Bogor – Wakil Menteri Dalam Negeri (Wamendagri) Bima Arya Sugiarto mendorong para pelajar untuk mempersiapkan diri sebagai pemimpin masa depan yang memiliki keseimbangan antara kompetensi dan karakter.
Pesan tersebut disampaikannya saat menjadi pembicara dalam kegiatan Sekolah Bogor Raya Model United Nations (SBRMUN) 2026 yang digelar di Sekolah Bogor Raya, Kabupaten Bogor, Jawa Barat, Sabtu (31/1/2026).
Dalam paparannya, Bima Arya menilai dunia saat ini tengah berada dalam kondisi yang penuh dinamika dan ketidakpastian akibat perubahan geopolitik global yang cepat. Kondisi tersebut, menurutnya, menuntut generasi muda untuk memiliki wawasan luas serta kemampuan beradaptasi yang kuat terhadap perubahan.
Ia menjelaskan, disrupsi teknologi dan kemunculan aktor-aktor baru di berbagai sektor telah mengubah peta kepemimpinan global. Kepemimpinan tidak lagi lahir semata-mata dari jalur konvensional, melainkan bisa berasal dari berbagai latar belakang, termasuk nonpolitik.
Bima Arya juga menyinggung peran media sosial dan platform digital yang kini berpengaruh besar dalam membentuk opini publik. Menurutnya, perubahan tersebut menjadi tantangan sekaligus peluang bagi generasi muda untuk tampil sebagai pemimpin yang berintegritas.

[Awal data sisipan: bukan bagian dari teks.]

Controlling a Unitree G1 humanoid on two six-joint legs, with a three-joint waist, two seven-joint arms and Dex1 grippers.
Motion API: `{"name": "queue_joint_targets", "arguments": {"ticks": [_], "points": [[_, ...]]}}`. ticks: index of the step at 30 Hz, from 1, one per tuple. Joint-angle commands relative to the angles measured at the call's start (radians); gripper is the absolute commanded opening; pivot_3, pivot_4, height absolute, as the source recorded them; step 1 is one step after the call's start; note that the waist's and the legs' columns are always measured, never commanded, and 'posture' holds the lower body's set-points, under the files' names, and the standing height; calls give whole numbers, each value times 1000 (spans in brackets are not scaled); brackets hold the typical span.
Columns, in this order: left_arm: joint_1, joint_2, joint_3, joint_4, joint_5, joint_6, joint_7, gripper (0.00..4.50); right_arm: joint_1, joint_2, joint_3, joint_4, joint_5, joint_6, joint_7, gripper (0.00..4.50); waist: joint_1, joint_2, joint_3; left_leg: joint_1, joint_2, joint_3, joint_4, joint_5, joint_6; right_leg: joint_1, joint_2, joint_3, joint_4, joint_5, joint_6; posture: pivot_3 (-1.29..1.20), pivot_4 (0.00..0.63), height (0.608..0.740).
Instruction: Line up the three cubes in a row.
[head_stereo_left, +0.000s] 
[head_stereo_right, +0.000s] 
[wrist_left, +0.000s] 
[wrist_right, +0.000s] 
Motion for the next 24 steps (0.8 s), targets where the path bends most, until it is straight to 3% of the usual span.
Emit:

Lebih lanjut, ia mengingatkan bahwa Indonesia tengah menuju visi besar Indonesia Emas 2045. Keberhasilan mewujudkan visi tersebut, kata Bima, sangat ditentukan oleh kualitas kepemimpinan generasi muda yang mampu memanfaatkan bonus demografi serta keluar dari jebakan pendapatan menengah.
“Di tahun 2045 nanti, kalianlah yang akan memimpin bangsa ini,” ujar Bima kepada para peserta.

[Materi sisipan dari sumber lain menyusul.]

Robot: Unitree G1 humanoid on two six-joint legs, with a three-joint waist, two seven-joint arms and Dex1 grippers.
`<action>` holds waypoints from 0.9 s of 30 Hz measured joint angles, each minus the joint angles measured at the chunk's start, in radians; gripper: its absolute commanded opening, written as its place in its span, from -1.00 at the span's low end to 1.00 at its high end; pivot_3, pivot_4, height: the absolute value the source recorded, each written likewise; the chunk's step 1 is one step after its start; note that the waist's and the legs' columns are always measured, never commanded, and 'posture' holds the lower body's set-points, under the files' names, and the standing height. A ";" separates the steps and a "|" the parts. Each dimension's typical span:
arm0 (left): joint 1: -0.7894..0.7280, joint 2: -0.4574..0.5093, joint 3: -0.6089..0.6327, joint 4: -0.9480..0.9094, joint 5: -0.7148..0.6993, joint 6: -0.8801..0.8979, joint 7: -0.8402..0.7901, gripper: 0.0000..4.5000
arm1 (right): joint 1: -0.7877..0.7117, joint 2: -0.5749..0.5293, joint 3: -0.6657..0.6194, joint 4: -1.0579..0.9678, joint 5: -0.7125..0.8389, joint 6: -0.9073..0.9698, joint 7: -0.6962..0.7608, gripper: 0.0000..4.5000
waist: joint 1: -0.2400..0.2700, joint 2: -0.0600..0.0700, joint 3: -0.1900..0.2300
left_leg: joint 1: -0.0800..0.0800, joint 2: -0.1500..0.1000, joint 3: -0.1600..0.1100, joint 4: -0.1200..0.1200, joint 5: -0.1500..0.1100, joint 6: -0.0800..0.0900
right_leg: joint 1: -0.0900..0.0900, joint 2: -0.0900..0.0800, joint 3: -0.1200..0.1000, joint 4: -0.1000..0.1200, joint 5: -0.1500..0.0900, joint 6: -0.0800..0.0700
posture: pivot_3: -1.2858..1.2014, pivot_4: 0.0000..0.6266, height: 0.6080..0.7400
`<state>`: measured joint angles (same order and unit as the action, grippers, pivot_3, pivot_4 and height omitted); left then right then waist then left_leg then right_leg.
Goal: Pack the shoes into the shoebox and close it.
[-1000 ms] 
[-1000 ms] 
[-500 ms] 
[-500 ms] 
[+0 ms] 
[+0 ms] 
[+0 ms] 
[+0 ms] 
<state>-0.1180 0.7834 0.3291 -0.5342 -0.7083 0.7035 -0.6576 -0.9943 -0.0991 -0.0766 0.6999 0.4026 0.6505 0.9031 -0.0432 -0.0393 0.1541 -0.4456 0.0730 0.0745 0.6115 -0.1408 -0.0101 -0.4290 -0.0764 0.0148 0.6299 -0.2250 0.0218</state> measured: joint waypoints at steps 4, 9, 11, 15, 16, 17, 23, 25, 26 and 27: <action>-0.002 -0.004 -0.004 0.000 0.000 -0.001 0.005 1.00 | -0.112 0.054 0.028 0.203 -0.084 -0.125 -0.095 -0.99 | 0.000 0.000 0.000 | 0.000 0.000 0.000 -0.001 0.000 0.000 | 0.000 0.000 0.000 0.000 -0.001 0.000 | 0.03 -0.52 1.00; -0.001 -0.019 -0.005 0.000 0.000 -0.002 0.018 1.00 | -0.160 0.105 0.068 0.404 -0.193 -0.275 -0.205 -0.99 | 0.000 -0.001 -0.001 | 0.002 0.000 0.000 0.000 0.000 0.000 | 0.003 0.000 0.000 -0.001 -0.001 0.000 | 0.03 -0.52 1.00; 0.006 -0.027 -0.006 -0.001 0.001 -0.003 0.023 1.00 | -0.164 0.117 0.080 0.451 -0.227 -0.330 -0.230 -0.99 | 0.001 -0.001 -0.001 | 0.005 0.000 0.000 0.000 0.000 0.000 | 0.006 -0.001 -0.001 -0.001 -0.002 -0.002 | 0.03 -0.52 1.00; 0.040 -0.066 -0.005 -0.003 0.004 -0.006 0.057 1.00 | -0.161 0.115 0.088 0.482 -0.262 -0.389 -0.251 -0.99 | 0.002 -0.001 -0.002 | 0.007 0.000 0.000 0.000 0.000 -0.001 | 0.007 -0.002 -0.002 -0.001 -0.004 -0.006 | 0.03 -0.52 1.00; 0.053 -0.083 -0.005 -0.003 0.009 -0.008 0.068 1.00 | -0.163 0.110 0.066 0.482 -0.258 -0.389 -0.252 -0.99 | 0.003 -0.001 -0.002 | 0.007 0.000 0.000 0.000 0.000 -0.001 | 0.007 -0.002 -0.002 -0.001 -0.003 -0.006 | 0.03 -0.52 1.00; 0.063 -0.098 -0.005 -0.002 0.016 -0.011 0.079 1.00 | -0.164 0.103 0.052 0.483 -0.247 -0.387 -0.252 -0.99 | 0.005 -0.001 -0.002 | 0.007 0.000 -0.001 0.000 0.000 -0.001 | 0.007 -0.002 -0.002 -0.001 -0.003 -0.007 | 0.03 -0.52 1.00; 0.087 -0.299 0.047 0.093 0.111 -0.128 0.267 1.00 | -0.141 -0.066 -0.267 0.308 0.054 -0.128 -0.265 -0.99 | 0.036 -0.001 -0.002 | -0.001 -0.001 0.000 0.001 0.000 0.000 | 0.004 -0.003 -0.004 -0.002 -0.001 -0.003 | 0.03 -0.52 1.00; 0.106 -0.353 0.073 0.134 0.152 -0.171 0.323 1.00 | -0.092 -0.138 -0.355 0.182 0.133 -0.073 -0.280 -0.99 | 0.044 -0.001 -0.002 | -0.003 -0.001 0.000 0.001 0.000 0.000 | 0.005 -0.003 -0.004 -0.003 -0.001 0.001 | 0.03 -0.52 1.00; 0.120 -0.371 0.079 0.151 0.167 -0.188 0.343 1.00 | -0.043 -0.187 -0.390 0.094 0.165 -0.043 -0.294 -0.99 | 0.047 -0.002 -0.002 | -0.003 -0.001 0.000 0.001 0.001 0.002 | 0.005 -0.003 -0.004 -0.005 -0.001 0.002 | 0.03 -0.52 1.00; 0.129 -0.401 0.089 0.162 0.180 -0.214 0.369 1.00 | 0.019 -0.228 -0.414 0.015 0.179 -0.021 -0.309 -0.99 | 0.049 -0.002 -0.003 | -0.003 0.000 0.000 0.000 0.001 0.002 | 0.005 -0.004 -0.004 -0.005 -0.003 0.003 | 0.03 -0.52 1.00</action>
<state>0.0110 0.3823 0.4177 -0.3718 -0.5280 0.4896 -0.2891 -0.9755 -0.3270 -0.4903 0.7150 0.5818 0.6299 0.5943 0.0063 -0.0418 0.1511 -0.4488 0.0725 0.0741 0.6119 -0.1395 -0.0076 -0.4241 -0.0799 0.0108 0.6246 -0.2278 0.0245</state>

Ia menegaskan bahwa karakter merupakan fondasi utama kepemimpinan, bahkan lebih menentukan dibandingkan kompetensi semata. Kompetensi dapat dipelajari, namun karakter akan menentukan arah dan kualitas kepemimpinan seseorang.
Menurut Bima, kegiatan Model United Nations seperti SBRMUN menjadi wadah strategis bagi pelajar untuk mengasah kemampuan berpikir kritis, berdialog, serta menghargai perbedaan pandangan. Hal-hal tersebut dinilainya sebagai bekal penting untuk melahirkan pemimpin yang matang dan berkarakter.
Ia pun mengapresiasi para pelajar yang aktif mengikuti kegiatan tersebut dan berharap pengalaman yang diperoleh dapat menjadi pijakan awal menuju kepemimpinan yang bertanggung jawab di masa depan.